Is there a difference in meaning with the "si" and the "tím"?


----------



## Enquiring Mind

Hi JGIC, great question, simple answer, but just don't ask "why?" 
_
To be sure of something_ (být si něčím jistý) always needs the "si"; "jsem jistý" doesn't sound natural. There is a whole list of examples of its use on this page (source: landigo.cz) and obviously it's _jistý_ if a male is speaking, _jistá _if it's a female.  You also sometimes come across the use of the predicative short form _jist _(instead of _jistý_) for the masculine form. I personally think it's rare for the predicative feminine short form (_jista_, instead of _jistá_) to be used, but I defer to the opinion of the natives on that. So the answer is simple: always include the "si".

The hard bit is "why?", and in general terms I think this reflexive clitic pronoun "si" is another manifestation of the "ethical dative" concept.

This very interesting paper "The Dative Case in Czech: What It Means and How si Fits in" (Laura A. Janda, University of North Carolina at Chapel Hill; _Selected Papers from the 2003 SVU North American Conference, Cedar Rapids, Iowa, 26-28 June 2003_) describes two types of dative: what the author calls _the Dative Receiver_ and _the Dative Experiencer_, and makes the interesting observation on page 7 that _"the Czech language makes a large and consistent investment in the emphatic expression of the benefit to the self of acts that increase comfort, convenience, pleasure, relief, and the like. Among the Slavic languages, only Slovak, which shares the convenience of a Dative reflexive clitic si, shows similar investment in expressions of self-indulgence."  _

"Being sure" might therefore be described as coming in this category of feeling pleasure, relief or comfort, so for want of a better term, we might perhaps describe this use of "si" with _jistý_ as giving emphatic expression to the benefit of the feeling of confidence: a sort of "self-indulgent dative", so to speak.
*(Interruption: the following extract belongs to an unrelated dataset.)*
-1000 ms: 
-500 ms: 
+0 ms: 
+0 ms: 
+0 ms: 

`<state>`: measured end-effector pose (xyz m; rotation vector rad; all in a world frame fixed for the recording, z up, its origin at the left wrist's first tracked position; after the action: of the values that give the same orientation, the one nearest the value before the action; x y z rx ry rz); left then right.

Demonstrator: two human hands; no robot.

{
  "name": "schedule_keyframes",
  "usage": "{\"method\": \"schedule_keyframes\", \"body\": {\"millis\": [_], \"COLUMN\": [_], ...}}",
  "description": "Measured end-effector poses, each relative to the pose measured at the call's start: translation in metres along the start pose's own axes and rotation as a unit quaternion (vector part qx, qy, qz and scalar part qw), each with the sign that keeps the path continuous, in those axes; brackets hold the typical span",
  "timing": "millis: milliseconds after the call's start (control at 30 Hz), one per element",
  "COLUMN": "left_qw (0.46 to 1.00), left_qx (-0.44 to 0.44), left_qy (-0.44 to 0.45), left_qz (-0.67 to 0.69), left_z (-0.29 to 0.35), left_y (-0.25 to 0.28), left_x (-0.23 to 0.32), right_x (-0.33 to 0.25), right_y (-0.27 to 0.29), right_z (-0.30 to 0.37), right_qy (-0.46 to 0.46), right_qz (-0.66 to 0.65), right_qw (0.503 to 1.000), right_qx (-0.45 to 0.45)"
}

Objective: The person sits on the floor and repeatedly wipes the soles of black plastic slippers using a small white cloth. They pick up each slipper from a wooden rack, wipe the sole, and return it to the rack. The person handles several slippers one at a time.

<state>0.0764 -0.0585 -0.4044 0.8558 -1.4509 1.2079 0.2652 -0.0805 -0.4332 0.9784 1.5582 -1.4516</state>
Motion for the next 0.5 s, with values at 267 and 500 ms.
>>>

That paper (though it deals with verbs) gives the best explanation I've ever found of this Czech dative "si" insofar as it might apply in the specific context of_ být si jistý_.  I, as a non-native too, am certainly interested to read what the native speaker foreros might have to say about this.


----------



## Mori.cze

Hi JGIC,

you *can* omit *tím *without changing the meaning (someone may correct me, but I do not feel any difference between both versions),

but you *can not* leave the* si*, it is an integral part of the expression. I am not sure if there is a logic behind, I am afraid you might need just to memorize which expressions take these little pronouns _si _and _se._


----------



## Mori.cze

Cross posted my reply. Thank you, Enquiring Mind, for the thorough explanation! I like your posts very much, it's always nice to learn a new thing or two on my own language.
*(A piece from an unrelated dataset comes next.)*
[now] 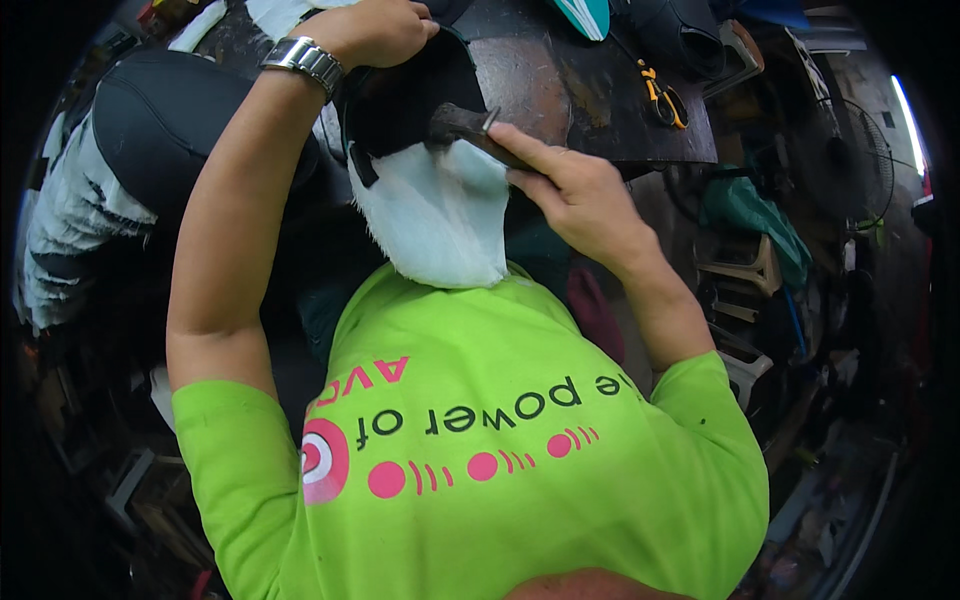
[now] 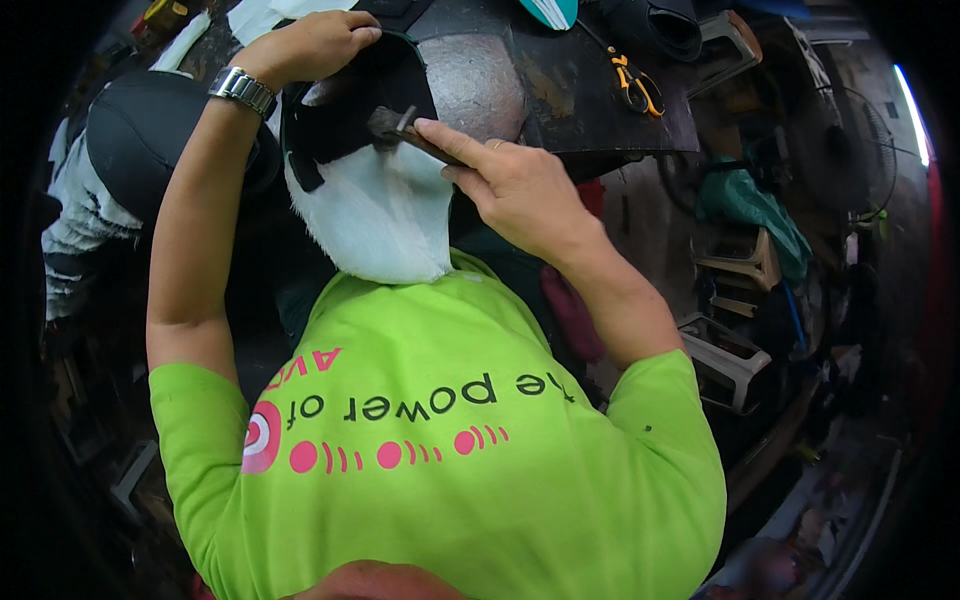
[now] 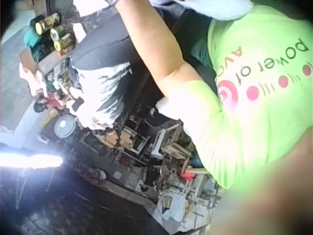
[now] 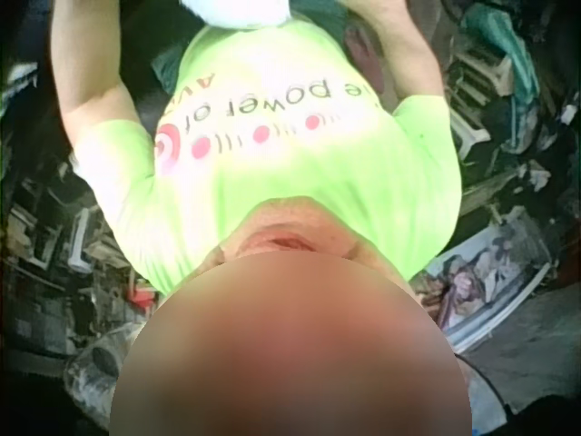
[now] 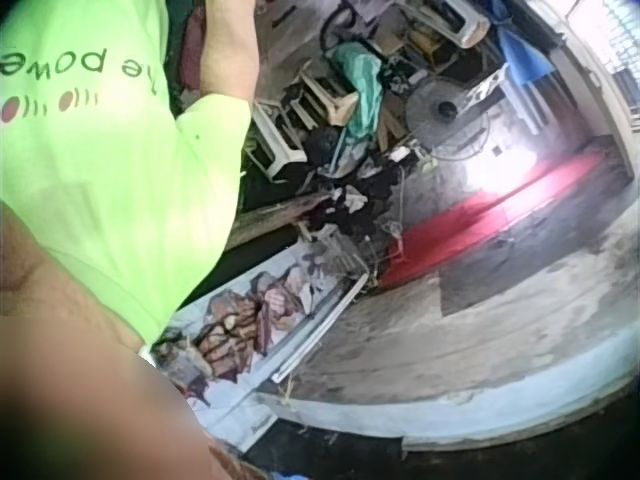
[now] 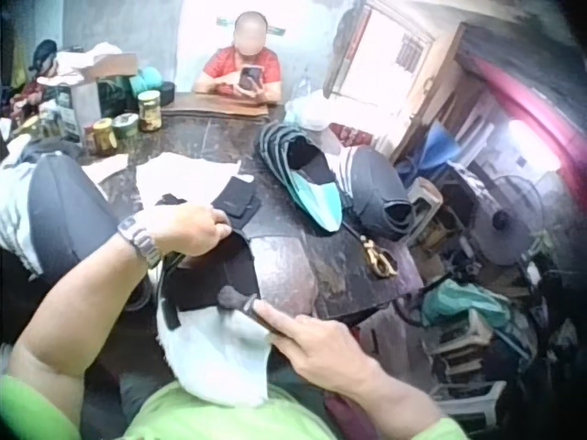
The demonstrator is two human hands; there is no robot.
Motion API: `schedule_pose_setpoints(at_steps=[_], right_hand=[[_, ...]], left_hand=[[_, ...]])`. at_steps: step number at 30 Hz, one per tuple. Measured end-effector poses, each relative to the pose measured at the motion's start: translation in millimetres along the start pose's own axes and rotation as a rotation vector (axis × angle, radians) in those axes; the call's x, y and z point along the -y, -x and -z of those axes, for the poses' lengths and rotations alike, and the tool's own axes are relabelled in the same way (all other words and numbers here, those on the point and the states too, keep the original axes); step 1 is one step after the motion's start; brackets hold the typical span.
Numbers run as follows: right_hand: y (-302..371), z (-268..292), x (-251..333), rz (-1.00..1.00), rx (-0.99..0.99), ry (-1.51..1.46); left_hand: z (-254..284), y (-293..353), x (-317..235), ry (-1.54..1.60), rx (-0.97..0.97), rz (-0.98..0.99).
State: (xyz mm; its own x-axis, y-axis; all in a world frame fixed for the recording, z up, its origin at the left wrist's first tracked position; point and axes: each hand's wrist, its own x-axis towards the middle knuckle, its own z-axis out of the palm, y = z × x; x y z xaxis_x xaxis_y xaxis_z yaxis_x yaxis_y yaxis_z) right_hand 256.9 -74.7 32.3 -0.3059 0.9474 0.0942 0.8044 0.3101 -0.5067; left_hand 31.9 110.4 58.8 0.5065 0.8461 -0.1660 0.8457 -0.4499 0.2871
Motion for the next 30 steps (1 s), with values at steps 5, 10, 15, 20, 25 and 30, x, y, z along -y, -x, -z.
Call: schedule_pose_setpoints(at_steps=[5, 10, 15, 20, 25, 30], right_hand=[[2, -6, -7, 0.330, -0.417, -0.506], [-22, -42, -24, 0.058, -0.121, 0.063], [-41, -41, -28, -0.011, -0.197, 0.129], [-31, -39, -28, -0.083, -0.208, 0.061], [12, -33, -36, -0.164, -0.213, -0.040], [24, 16, -27, 0.002, -0.271, -0.307]], left_hand=[[0, -5, 3, -0.004, 0.034, 0.054], [-1, -20, 5, -0.088, 0.026, -0.014], [-9, -20, 6, -0.012, 0.044, 0.031], [-12, -5, 3, 0.083, -0.021, 0.022], [-15, 3, -2, 0.161, -0.128, 0.004], [-14, 12, 1, 0.416, -0.246, -0.033]])
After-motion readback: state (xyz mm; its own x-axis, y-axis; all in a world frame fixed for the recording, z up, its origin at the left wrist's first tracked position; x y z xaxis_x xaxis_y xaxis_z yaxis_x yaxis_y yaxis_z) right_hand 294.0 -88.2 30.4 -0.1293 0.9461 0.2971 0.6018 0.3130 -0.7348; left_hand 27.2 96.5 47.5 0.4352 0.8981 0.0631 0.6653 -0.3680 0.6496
As to jist/jista: I feel them both as too archaic to use (worse with feminine), and I generally tend to use archaisms more than enough


----------



## JGIC

Enquiring Mind, that was a great answer!  Thank you so much!  Now, I'm reading about the ethical dative, lol


----------



## Mori.cze

You made me to contemplate this question instead of sleeping yesterday night, so to repay the favor I share my findings:

I do not quite concur with the pleasure explanation (of course I may be wrong!). What I believe now is that the "si" denotes the "innerness", subjectivity of the (action) experience. The sentence "*jsem jistá/jistý*" is valid (though not exactly good style), but means "I am granted", not "I am sure". I can imagine saying something like:
"-- Kdo přijde na tvou oslavu? -- *Petr* *je jistý*, ale Pavel se ještě nerozhodl."
"-- Who is coming for your party? -- *Peter for sure*, but Paul has not decided yet."
Weird thing is that in Czech you apparently can not be objectively sure, you can only be sure in yourself/for yourself

What I think this can be compared to is e.g.
"*Vážím tě*" = "I am determining how heavy you are" vs. "*Vážím si tě*" = "I consider you heavy significant -> I value you."
"*Pamatuje* první světovou válku" = "He/she/an object(!) is old enough to have lived through WWI" vs "*Pamatuje si* první světovou válku" = "He/she does literally have memories from WWI"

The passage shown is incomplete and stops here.